Instead of serving time behind bars, some situations have the right circumstances in which a person may seek probation.
Considering that New Jersey had approximately 120,000 people on probation in 2022, according to Prison Policy Initiative, it indicates that judges frequently consider alternative sentences for lower criminal charges. Although it provides a reprieve from prison, it does come with strict guidelines.
1. What does probation look like?
Typically, a person will receive supervised probation. In rare cases, some people may get unsupervised probation or special probation, such as a person going through drug court. While not an exhaustive list, supervised probation often includes regular visiting with a probation officer, maintaining employment, providing samples for random alcohol and drug testing, and participating in some form of counseling.

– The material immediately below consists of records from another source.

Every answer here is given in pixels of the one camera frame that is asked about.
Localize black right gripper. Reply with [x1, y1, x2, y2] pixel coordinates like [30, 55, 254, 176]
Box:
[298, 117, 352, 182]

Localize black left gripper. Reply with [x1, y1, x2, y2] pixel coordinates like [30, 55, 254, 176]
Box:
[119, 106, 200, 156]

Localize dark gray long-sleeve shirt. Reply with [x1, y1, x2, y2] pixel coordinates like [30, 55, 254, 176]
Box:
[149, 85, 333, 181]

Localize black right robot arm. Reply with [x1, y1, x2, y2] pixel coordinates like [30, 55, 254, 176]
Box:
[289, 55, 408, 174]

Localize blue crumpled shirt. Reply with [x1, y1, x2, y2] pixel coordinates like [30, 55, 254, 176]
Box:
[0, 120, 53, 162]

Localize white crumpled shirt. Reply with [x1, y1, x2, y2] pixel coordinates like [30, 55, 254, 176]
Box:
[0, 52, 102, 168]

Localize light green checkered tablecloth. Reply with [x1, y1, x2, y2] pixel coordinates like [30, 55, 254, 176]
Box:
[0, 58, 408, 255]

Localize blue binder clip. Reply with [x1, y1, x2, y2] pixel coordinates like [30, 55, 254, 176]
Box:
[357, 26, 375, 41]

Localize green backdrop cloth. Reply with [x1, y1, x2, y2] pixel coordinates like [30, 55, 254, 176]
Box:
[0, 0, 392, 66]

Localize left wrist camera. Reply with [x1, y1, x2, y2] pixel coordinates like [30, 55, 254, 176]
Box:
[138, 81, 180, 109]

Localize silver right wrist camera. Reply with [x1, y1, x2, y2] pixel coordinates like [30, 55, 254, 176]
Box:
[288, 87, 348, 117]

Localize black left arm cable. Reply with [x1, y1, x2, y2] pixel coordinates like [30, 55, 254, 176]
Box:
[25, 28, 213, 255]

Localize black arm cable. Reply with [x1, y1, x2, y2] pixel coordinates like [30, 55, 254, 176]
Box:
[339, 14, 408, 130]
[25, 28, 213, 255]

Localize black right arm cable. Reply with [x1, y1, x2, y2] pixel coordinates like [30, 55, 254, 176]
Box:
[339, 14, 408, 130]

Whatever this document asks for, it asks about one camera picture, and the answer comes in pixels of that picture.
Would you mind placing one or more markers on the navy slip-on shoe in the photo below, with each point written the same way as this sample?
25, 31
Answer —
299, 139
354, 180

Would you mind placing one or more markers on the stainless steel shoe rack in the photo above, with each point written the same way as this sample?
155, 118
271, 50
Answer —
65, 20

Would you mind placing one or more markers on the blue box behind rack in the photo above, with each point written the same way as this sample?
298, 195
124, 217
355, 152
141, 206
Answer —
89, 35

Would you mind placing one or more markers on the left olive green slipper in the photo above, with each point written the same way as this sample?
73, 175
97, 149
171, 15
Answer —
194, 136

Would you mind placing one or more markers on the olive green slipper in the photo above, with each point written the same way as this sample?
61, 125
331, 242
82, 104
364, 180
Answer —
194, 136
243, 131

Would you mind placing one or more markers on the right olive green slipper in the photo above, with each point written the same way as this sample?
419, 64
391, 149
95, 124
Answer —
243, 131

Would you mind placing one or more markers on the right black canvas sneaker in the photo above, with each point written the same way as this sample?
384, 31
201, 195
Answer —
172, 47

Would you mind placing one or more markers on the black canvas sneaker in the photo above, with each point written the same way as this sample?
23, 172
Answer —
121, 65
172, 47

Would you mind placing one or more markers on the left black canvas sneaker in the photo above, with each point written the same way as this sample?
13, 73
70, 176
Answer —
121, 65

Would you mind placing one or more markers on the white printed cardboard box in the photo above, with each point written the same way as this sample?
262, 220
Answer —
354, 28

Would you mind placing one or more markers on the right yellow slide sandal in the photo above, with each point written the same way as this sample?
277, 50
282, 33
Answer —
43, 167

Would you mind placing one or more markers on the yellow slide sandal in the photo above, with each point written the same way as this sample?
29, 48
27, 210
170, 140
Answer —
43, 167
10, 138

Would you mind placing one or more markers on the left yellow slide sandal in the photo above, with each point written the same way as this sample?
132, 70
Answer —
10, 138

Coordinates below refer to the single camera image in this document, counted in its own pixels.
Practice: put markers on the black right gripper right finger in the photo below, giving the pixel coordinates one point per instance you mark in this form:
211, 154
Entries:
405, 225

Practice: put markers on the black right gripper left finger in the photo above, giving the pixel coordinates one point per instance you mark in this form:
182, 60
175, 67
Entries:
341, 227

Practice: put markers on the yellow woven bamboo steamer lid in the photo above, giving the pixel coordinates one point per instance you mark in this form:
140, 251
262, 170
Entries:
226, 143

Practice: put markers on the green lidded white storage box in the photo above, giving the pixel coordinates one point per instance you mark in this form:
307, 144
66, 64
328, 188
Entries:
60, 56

2. What might a violation look like?
Any person on probation should have a clear understanding of what the courts require of them. While some remain easy to remember, others have more nuances. Probation often limits a person to a specific geographic area as well as comes with a curfew. Other frequent ways a probation violation happens include associating with criminals, failing to pay fines, possessing a weapon, or committing another crime.
3. What consequences might I face?
Since probation serves as an alternate form of punishment, a violation may lead a person back to the standard of spending time in jail. Probation officers who have reasonable cause that a violation occurred can arrest the violator without or warrant. The individual will then go to jail without bail while awaiting a violation of parole hearing. At that time, the judge may revoke probation and set a jail term.
A parole violation does not have to mean serving a jail sentence. In some cases, a person can prove the violation was invalid or unintentional.